While attempting to defeat the mental illness(es?) that were crippling me, my doctors tested out all sorts of medications for me. The few I remember are Mellaril, Risperdal, Depakote, and Zyprexa. Each was given to me in conjunction with Zoloft, which I've been on for years. According to an online pharmacy website, Mellaril is used to treat "disordered thoughts and some other emotional, nervous, and mental problems." WhatMeds.com is more descriptive, stating that Mellaril is used to treat anxiety, tension, mixed states of anxiety and depression, agitation, psychosomatic disorders, sleep disturbances, and schizophrenia. The pharmacy website says Risperdal treats schizophrenia and "helps patient keep in touch with reality and reduce his/her mental problems." www.risperdal.com describes Risperdal as useful for "the management of the manifestations of psychotic disorders." Depakote, the pharmacy website says, is for the "treatment of bipolar disorder and mania," among other things like seizures. www.nami.org, the National Alliance for the Mentally Ill, states that Depakote is helpful in treating "manic episodes associated with bipolar disorder, also known as manic depression." Finally, the pharmacy site says Zyprexa is used "to treat emotional and mental problems like schizophrenia or psychosis. Also used for the treatment of other emotional or mental problems like manic-depressive illness/bipolar disorder." www.zyprexa.com says Zyprexa is "an atypical antipsychotic" used to control "both positive (hallucinations, delusions) and negative (apathy, social withdrawal) symptoms."
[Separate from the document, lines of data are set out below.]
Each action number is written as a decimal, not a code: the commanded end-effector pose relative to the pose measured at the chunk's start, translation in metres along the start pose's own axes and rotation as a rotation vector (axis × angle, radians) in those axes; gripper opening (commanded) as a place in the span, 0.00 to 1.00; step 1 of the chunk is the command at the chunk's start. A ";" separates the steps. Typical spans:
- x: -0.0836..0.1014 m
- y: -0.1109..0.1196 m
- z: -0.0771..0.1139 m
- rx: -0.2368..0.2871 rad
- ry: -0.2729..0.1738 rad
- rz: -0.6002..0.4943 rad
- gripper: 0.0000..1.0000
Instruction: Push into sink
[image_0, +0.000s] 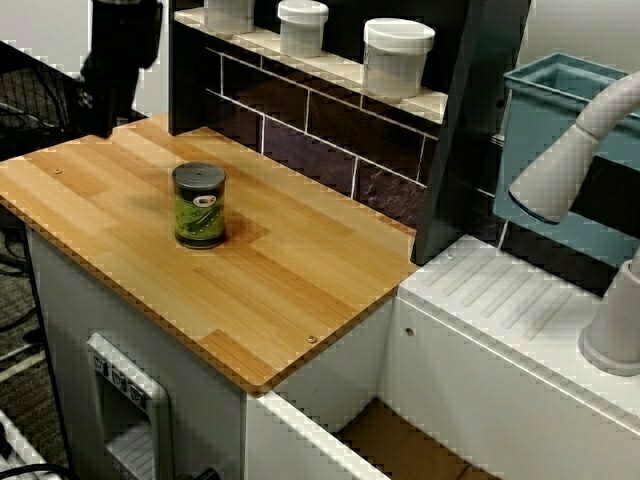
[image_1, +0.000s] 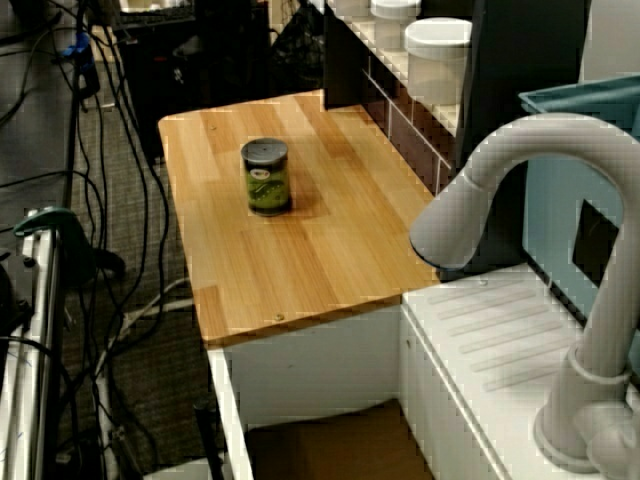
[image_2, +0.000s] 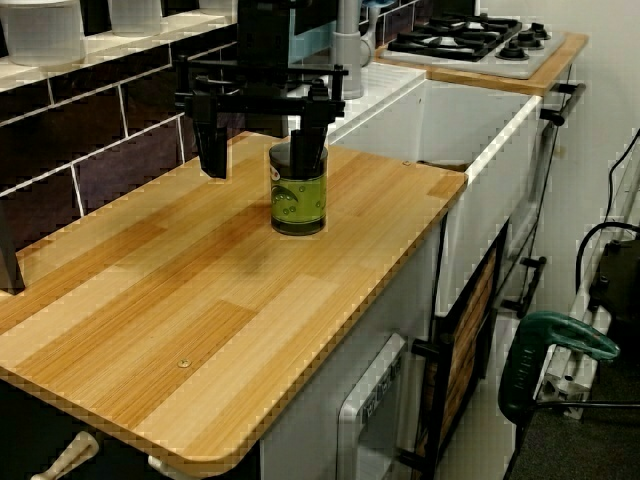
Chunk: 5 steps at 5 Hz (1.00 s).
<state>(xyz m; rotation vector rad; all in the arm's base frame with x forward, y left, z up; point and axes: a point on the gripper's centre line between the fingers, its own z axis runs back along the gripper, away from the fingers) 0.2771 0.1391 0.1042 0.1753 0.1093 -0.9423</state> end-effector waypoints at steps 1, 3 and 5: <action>0.013 -0.006 -0.016 0.018 -0.041 -0.017 1.00; 0.024 -0.001 -0.025 -0.005 -0.050 -0.007 1.00; 0.050 -0.014 -0.024 -0.020 -0.046 -0.036 1.00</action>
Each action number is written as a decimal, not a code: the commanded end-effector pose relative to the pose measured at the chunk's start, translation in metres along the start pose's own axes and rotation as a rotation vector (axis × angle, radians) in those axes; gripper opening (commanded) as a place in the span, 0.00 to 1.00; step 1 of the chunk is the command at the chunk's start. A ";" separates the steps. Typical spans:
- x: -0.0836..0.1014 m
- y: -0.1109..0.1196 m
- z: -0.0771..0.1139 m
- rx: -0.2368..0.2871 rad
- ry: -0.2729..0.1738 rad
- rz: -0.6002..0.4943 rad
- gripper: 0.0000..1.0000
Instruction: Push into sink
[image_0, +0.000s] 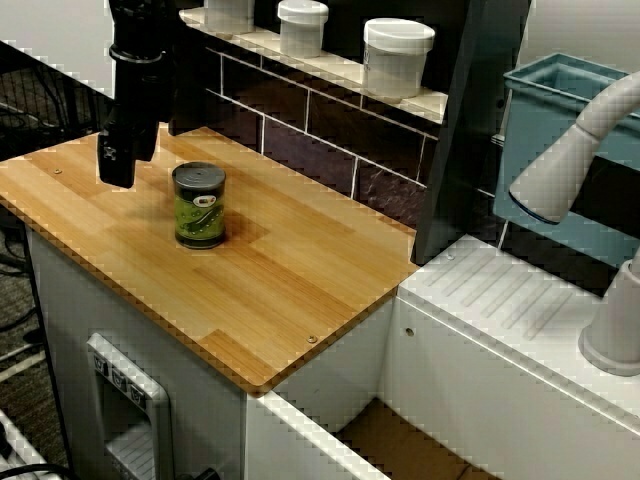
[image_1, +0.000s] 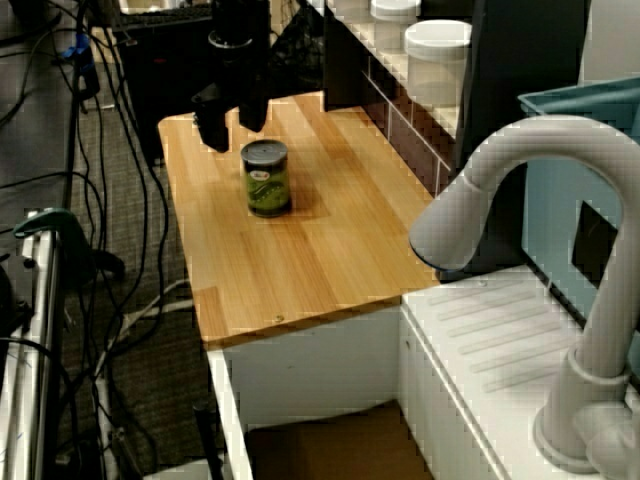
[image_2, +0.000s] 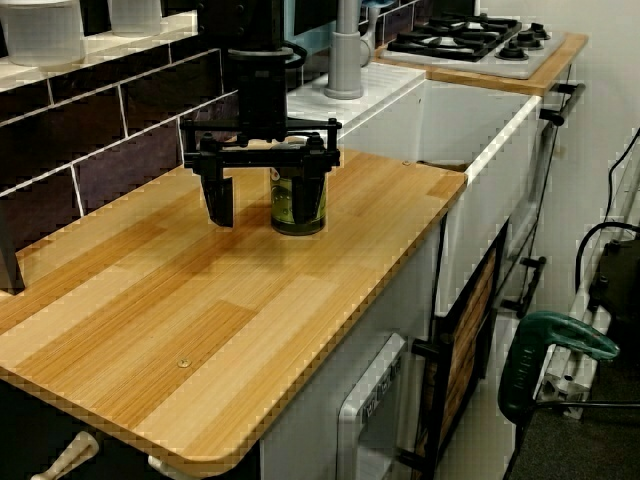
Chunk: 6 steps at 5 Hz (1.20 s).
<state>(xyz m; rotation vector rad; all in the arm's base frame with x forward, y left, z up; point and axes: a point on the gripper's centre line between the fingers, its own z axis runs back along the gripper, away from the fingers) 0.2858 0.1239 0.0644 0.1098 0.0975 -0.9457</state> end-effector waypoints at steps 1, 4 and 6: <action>0.046 -0.023 0.012 0.012 -0.004 -0.055 1.00; 0.112 -0.088 0.040 -0.094 -0.103 -0.195 1.00; 0.152 -0.115 0.051 -0.116 -0.116 -0.174 1.00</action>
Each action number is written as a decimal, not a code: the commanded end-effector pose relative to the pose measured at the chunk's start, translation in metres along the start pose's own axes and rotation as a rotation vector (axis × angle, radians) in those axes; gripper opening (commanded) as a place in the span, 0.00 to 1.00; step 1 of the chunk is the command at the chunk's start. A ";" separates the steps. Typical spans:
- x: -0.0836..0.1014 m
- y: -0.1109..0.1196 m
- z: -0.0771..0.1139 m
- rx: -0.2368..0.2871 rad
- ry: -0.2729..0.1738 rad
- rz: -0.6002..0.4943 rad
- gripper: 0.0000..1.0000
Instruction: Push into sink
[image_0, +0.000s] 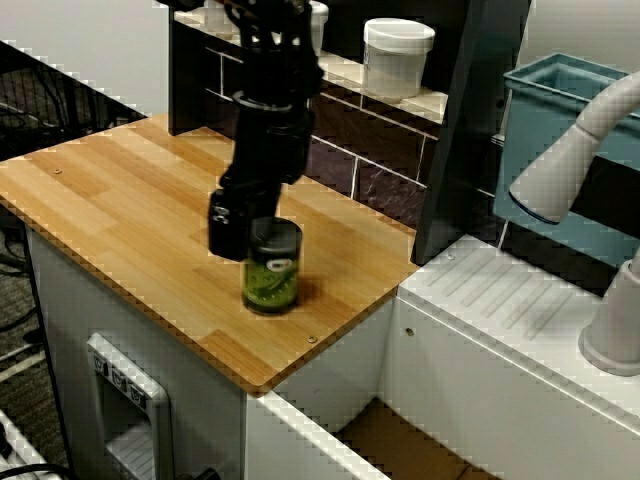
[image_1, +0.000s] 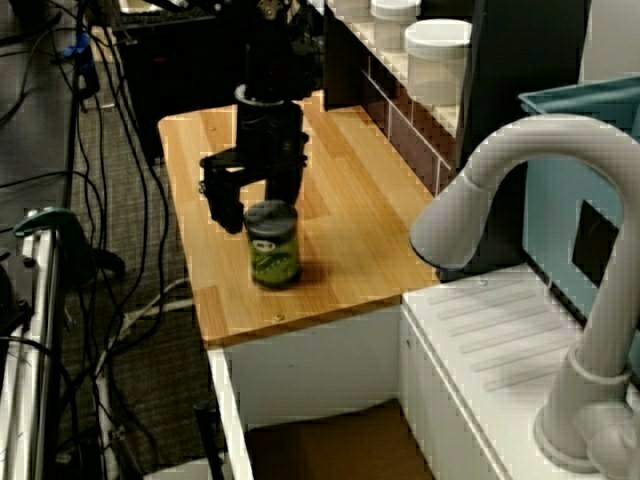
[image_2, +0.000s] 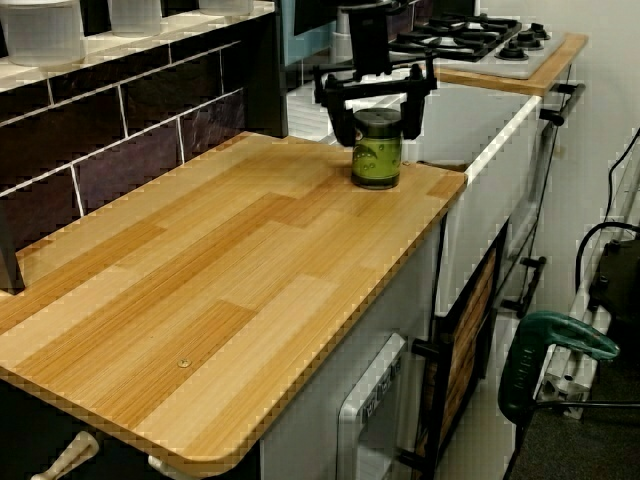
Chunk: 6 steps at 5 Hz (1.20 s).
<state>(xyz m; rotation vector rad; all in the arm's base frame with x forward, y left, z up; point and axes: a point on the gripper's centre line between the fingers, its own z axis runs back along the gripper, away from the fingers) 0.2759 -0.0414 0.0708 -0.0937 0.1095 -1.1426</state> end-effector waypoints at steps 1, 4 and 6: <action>0.041 -0.013 0.012 0.062 -0.023 0.068 1.00; 0.050 -0.011 0.008 0.063 -0.036 0.101 1.00; 0.075 -0.010 0.019 -0.039 -0.113 0.097 1.00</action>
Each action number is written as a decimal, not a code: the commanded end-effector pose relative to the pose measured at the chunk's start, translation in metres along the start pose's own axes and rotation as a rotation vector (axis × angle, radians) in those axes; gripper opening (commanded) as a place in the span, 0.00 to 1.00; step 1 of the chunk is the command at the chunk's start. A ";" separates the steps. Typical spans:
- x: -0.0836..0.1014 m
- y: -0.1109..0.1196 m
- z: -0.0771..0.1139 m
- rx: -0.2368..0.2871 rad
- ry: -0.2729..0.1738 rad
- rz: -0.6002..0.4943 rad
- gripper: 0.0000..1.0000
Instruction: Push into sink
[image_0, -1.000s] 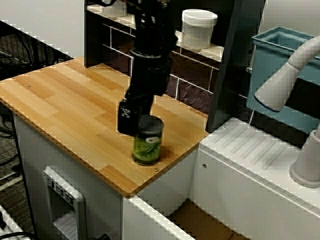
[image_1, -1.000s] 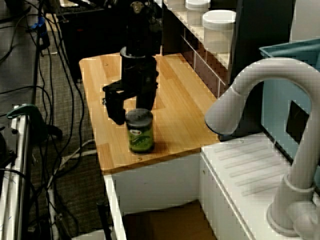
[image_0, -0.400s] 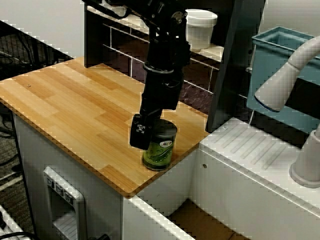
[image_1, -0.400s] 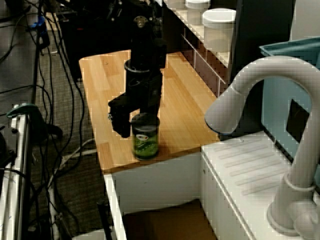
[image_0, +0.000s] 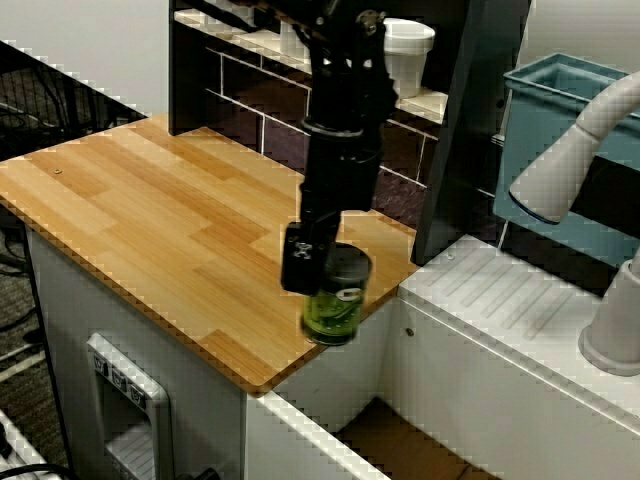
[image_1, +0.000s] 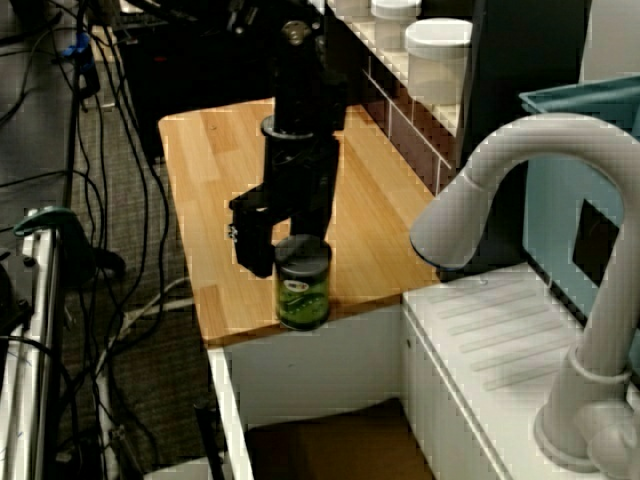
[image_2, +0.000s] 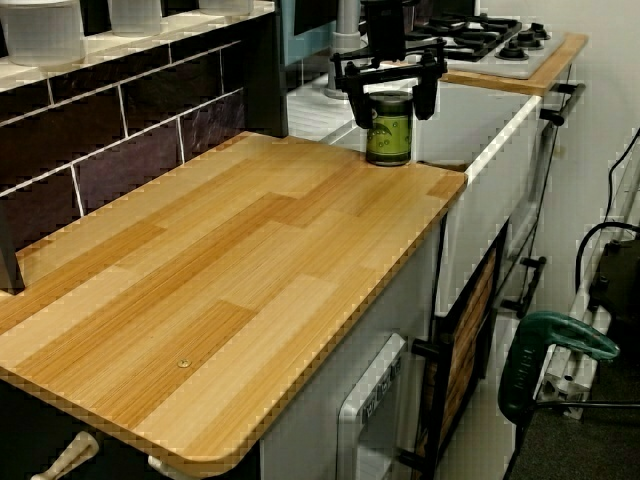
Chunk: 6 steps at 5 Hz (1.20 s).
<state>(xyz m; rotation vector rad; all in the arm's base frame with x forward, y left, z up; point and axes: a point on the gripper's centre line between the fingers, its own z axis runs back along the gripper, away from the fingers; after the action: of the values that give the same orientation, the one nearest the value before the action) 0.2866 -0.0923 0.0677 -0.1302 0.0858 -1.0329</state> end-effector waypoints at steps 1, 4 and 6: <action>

Research of these four different medications results in a variety of possible diagnoses: psychosomatic disorders, depression, anxiety, sleep disturbances, schizophrenia, psychosis. My doctors have kept me in the dark concerning a definitive diagnosis. Whether this is because they don't want to scare me or because they don't know, I'll never be sure. To this day, I have no clue exactly what was wrong with me those crazy days, and I fear I never will. While it's incredibly discomforting to have been plagued with a mystery mental illness, it's comforting to know this experience is over and, hopefully, will not be repeated.

When The Cut Goes In Deep originally posted on 03-05-2000 and
reposted after remodeling on 06-22-2000.